**DIRECTIONS**
Please set the lines down again exactly, from the top of the entries through the line that contains "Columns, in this".

**DATA**
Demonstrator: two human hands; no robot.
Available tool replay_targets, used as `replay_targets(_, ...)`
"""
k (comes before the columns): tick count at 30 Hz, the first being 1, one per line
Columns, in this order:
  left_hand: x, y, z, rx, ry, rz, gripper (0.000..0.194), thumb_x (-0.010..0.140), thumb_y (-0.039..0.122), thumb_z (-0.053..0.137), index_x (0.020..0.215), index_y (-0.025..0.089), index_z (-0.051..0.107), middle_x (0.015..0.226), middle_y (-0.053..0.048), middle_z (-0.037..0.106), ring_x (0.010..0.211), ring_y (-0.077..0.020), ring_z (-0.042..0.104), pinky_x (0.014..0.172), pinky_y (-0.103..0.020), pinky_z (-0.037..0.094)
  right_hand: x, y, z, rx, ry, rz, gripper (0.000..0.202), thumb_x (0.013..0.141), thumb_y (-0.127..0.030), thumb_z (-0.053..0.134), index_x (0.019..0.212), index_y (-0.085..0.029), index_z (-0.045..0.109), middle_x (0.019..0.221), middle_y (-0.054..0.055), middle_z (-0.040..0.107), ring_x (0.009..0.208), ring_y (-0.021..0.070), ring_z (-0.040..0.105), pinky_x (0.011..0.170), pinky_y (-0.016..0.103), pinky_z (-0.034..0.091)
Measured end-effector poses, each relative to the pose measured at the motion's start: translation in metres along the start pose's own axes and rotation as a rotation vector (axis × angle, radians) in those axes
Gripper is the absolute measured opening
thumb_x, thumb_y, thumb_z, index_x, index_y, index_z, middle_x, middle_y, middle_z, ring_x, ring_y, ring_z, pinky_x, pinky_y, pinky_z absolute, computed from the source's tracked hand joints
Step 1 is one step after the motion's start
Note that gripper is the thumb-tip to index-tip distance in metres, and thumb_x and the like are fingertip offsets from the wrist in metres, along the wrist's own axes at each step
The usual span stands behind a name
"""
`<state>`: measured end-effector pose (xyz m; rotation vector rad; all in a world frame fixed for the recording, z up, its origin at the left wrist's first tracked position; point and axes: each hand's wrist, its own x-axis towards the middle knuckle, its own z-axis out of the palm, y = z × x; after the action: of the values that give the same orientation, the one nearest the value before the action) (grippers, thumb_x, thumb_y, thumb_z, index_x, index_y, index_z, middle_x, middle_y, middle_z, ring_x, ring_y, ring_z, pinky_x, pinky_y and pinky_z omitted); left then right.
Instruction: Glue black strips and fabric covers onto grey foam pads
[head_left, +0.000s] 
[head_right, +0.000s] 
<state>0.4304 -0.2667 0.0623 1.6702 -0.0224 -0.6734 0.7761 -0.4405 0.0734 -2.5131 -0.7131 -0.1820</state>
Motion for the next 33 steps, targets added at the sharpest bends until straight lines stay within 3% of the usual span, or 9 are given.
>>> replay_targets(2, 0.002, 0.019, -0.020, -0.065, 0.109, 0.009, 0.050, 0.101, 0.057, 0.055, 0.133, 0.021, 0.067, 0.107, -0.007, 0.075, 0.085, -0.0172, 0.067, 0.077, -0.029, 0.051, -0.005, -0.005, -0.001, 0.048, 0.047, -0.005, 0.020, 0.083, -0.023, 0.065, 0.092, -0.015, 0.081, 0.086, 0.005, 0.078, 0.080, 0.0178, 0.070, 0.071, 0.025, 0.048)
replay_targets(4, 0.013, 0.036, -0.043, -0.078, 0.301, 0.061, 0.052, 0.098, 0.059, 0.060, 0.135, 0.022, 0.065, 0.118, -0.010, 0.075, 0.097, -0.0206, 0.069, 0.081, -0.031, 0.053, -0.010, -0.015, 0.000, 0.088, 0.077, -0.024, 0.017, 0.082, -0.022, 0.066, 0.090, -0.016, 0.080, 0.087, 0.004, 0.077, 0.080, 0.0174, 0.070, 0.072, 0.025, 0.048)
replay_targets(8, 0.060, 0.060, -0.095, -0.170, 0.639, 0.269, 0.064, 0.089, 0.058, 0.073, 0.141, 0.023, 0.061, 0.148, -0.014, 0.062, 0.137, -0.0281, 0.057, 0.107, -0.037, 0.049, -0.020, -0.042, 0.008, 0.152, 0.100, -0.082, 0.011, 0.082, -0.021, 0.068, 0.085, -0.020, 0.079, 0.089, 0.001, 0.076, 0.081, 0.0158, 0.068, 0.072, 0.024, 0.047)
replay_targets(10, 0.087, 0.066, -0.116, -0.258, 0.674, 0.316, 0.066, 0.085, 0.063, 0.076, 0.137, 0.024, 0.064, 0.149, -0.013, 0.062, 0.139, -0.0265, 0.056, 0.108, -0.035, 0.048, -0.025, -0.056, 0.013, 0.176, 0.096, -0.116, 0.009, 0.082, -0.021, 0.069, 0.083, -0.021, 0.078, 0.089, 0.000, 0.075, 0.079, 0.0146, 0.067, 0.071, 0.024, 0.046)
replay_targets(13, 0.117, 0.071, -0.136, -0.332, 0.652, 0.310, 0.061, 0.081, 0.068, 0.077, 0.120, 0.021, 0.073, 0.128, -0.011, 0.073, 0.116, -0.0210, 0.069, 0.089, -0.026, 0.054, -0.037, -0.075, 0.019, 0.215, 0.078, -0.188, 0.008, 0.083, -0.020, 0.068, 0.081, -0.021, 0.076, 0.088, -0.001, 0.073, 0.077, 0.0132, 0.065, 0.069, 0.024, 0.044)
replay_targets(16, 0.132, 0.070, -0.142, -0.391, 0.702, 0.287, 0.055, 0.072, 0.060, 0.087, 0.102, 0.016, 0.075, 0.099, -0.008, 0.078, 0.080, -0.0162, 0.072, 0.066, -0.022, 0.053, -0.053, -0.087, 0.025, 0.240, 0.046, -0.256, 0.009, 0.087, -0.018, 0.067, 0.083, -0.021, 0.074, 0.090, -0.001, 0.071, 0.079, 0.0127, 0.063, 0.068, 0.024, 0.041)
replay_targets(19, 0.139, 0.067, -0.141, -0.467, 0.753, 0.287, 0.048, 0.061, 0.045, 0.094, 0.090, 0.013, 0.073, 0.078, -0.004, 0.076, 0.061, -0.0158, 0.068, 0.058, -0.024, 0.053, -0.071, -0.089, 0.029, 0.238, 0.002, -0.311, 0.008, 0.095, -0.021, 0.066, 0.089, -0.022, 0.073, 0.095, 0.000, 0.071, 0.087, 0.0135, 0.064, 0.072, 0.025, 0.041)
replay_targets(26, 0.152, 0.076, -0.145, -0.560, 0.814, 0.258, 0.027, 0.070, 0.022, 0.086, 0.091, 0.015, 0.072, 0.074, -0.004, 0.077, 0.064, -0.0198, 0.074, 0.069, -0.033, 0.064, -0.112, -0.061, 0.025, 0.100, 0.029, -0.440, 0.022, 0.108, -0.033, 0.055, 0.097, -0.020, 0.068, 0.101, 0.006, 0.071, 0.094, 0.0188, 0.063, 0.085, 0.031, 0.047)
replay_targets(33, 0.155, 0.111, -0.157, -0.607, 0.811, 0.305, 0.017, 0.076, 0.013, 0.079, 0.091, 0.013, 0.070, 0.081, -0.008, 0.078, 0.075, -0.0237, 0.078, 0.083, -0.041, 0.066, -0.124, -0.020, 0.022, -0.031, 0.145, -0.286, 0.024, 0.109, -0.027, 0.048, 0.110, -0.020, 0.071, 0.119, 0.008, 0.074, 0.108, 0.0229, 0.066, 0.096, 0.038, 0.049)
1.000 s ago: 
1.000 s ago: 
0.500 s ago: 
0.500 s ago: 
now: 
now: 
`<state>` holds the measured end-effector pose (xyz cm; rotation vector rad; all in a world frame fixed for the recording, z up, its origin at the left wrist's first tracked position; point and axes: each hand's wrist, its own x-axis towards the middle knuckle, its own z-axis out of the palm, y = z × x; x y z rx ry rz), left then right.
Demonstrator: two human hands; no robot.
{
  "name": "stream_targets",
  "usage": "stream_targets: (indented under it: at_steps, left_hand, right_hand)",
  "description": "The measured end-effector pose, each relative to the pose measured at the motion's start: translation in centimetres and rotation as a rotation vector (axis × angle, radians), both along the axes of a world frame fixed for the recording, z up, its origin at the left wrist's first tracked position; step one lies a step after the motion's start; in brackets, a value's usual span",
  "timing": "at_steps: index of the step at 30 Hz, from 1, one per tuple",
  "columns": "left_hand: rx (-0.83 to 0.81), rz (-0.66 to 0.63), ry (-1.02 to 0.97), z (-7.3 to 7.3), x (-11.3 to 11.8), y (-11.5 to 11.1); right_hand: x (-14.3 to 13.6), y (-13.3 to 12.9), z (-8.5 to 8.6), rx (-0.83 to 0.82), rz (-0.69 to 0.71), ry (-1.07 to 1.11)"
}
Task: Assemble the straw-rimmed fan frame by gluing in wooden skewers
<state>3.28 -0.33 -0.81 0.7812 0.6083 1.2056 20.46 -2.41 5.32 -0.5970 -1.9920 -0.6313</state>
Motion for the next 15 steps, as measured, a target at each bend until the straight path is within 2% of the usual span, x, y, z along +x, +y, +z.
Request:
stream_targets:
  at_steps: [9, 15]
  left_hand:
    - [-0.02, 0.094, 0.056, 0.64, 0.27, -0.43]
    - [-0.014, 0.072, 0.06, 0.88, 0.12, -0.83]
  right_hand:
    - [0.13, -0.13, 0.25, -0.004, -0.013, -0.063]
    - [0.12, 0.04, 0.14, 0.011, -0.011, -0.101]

**ANSWER FOR THIS EXERCISE**
Demonstrator: two human hands; no robot.
Available tool replay_targets, used as `replay_targets(_, ...)`
"""
k (comes before the columns): tick count at 30 Hz, the first being 1, one per line
Columns, in this order:

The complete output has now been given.